While sweet potatoes and potatoes are both of the Solanales order, they are in different families. The potato's Solanaceae family is also called the Nightshade family and includes tomatoes, peppers, tobacco, and petunias as well as many poisonous plants like belladonna. The sweet potato's Convolvulace family is also called the Bindweed or the Morning Glory family.

Also, while the potato is a tuber, the sweet potato is a root.

What's in a name?

"I yam what I yam" -- Popeye the Sailor Man

Yams are white-fleshed and originates in Africa. When the slaves came over to America, they ate the sweet potatoes and called them "yams" because it reminded them of the yams back in Africa. So we don't have yams in America ( unless you go to some international market ), we have sweet potatoes. And that should have been the end of the story.

In Louisiana, the orange-fleshed sweet potatoes are a variety that originated in Puerto Rico. These sweet potatoes that are grown down here are much different from the sweet potatoes that are grown in the northern states. The southern version is softer and has a higher sugar content, while the northern version is firmer and drier. So to distinguish the southern sweet potatoes from the northern ones, the Louisiana growers and shippers started calling their sweet potatoes "yams". This did not fool the FDA who said that they could call it a yam, but they still have to put "sweet potato" on the container.

The most common varieties of sweet potato are Jewel, Garnet, and Beauregard.

Harold and Sweet Potato go to White Castle

In Peru, "kumar" means sweet potato. I don't know what "Harold" means, nor "White Castle".


In some parts of Japan, the sweet potato is called a Chinese potato or "satsuma-imo". What's interesting about that is that this time of the year (November) , the sweet potatoes are available and the Louisiana citrus is coming out as well. One of the local citrus products is the satsuma, which was brought over the Louisiana area by Jesuits. Some groves that have been started in the 1700s are still in service today. So when I was looking for a pure local food recipe, I developed this:

Local Mashed Sweet Potatoes

Sweet potatoes

Before we start with the recipe, please do not store sweet potatoes in the fridge. The low temperatures can result in a hard center after cooking.

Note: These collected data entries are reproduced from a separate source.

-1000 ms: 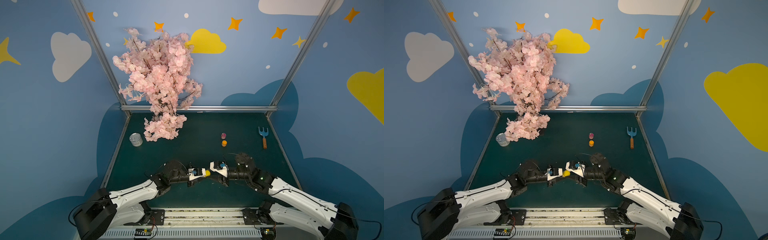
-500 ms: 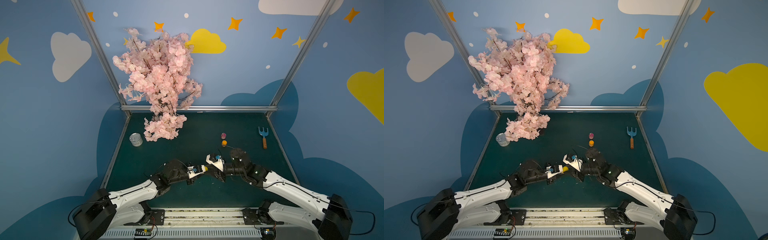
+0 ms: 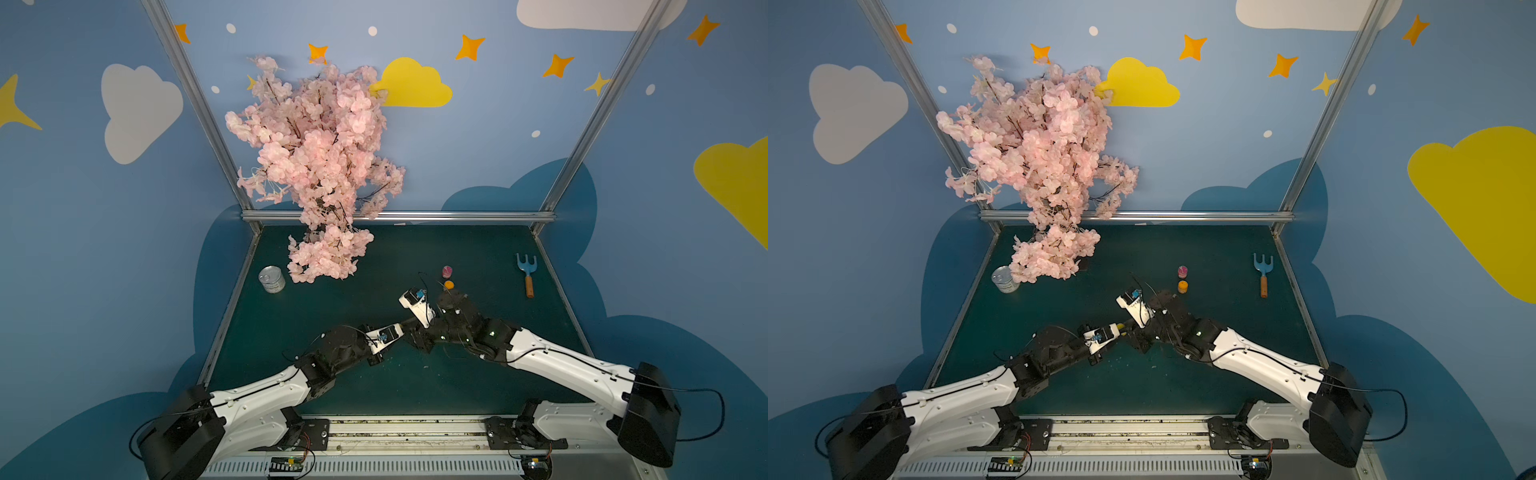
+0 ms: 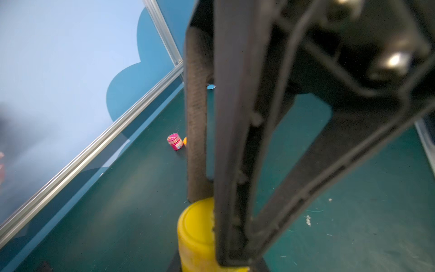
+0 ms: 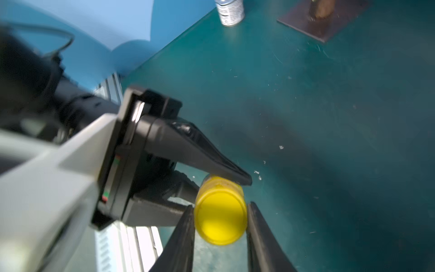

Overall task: Close the paint jar lid
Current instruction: Screw the lid onto the paint jar.

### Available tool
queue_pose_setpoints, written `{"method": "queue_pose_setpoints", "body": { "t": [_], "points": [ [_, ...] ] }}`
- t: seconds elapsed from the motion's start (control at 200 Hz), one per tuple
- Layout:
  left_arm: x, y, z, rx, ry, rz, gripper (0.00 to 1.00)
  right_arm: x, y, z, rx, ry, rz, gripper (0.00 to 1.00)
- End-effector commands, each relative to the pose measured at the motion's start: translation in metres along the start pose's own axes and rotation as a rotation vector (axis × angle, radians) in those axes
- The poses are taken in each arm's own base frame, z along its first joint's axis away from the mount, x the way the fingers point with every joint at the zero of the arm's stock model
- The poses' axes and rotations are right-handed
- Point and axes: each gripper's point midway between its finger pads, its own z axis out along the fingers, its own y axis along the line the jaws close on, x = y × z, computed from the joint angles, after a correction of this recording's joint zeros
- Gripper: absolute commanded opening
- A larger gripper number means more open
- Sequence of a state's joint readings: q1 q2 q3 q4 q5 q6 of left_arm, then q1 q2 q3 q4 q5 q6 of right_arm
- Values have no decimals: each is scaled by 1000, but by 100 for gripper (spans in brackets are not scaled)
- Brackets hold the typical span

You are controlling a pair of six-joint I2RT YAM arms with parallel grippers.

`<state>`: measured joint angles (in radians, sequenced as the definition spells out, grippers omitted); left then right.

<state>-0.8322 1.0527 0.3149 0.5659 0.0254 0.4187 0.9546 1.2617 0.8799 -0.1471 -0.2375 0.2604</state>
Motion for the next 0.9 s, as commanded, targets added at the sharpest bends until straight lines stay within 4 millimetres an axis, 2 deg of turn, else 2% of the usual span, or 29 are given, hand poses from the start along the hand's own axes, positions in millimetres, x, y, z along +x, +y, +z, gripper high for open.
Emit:
{"method": "queue_pose_setpoints", "body": {
  "t": [0.0, 0.255, 0.365, 0.416, 0.506, 0.586, 0.641, 0.716, 0.776, 0.896],
  "points": [
    [-38, 29, -9, -144, -138, 18, 29, 16, -6, 11, 45, 67, 284, 5],
    [-27, 45, -11, -258, -101, 43, 29, 22, -13, 25, 94, -6, 462, 3],
    [-24, 46, -10, -263, -86, 49, 29, 23, -13, 26, 116, -28, 467, 8],
    [-24, 46, -9, -260, -82, 51, 29, 23, -13, 27, 113, -32, 463, 14],
    [-21, 44, -6, -242, -68, 50, 29, 23, -13, 23, 115, -44, 445, 39],
    [-19, 40, -2, -214, -61, 48, 29, 25, -16, 11, 141, -60, 412, 63],
    [-20, 36, 0, -191, -63, 47, 30, 29, -23, -1, 183, -65, 394, 73],
    [-21, 31, 2, -154, -67, 43, 30, 39, -42, -22, 304, -83, 429, 78],
    [-23, 28, 2, -132, -74, 37, 30, 45, -54, -36, 354, -101, 392, 81],
    [-29, 20, 1, -76, -104, 16, 31, 42, -61, -55, 330, -170, 265, 82]
  ]
}}
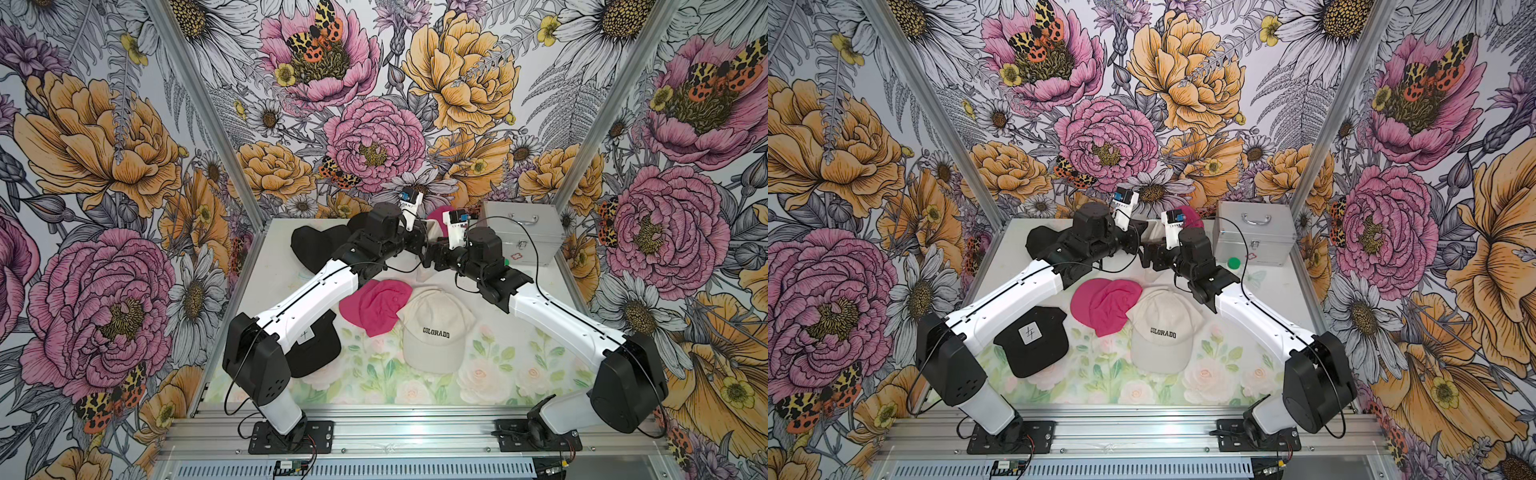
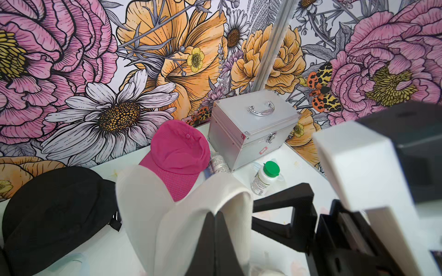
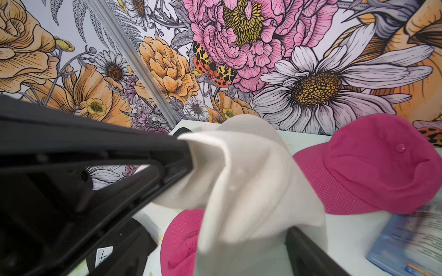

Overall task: Stack the baseball caps by color
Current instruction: Pick up the baseball cap from the center of the board.

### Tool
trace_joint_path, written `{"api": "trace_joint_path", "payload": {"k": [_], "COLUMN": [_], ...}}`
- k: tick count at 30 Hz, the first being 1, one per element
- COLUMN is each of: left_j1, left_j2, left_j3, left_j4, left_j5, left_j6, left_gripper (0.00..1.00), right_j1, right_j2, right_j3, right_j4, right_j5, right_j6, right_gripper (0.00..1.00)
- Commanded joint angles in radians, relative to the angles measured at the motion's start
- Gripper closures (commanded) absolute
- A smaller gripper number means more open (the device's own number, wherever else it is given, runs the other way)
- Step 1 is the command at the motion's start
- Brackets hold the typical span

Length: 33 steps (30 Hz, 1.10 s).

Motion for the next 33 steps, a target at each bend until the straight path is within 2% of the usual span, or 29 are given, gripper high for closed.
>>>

Bake sweet potatoes using any method : microwave, oven, outdoor grill.

In the microwave, prick holes in the sweet potato with the tines of a fork. One will take about 4 -- 5 minutes, 4 will take closer to 10 minutes. The actual time depends on the size of the sweet potato as well as the power of the microwave oven.

In the oven, you can cook it at 350 and it will take about an hour. This too depends on the size of the sweet potato. If you're cooking another dish in the oven at a different temperature, just add the sweet potatoes to the oven and adjust the times accordingly. While you can place them directly on the oven rack, you may wish to wrap them in foil first or protect the bottom of the oven in some fashion. This is because if you use a lower temperature and a longer time period, you can convert more of the sweet potato into sugar, then into a syrup. So I've had sweet potatoes leak all over the oven. While this is an interesting idea, what we're going for is mashed sweet potatoes, not syrup. So just cook it until soft. Then in a bowl mash it with some juice squeezed from satsumas until you get a consistency you're happy with.


No satsumas? Any type of orange juice is fine. Also you may want to add some orange zest (or grated orange rind ) to bring out the orange flavor without making the mash too soupy. I've also used a locally produced vanilla extract to the mix since orange and vanilla make a "Dreamsicle" flavor combination. An earlier version of the recipe had butter and or cream as well, but I like the simpler version.

While I usually serve this in a bowl, I've come across a recipe suggestion. Take the oranges that you've already cut in half to get the juices out ( and perhaps some of the rind as well ), cut the bottom of the orange shell a little bit so it stays flat on the plate, and then mound the mash into the orange shell.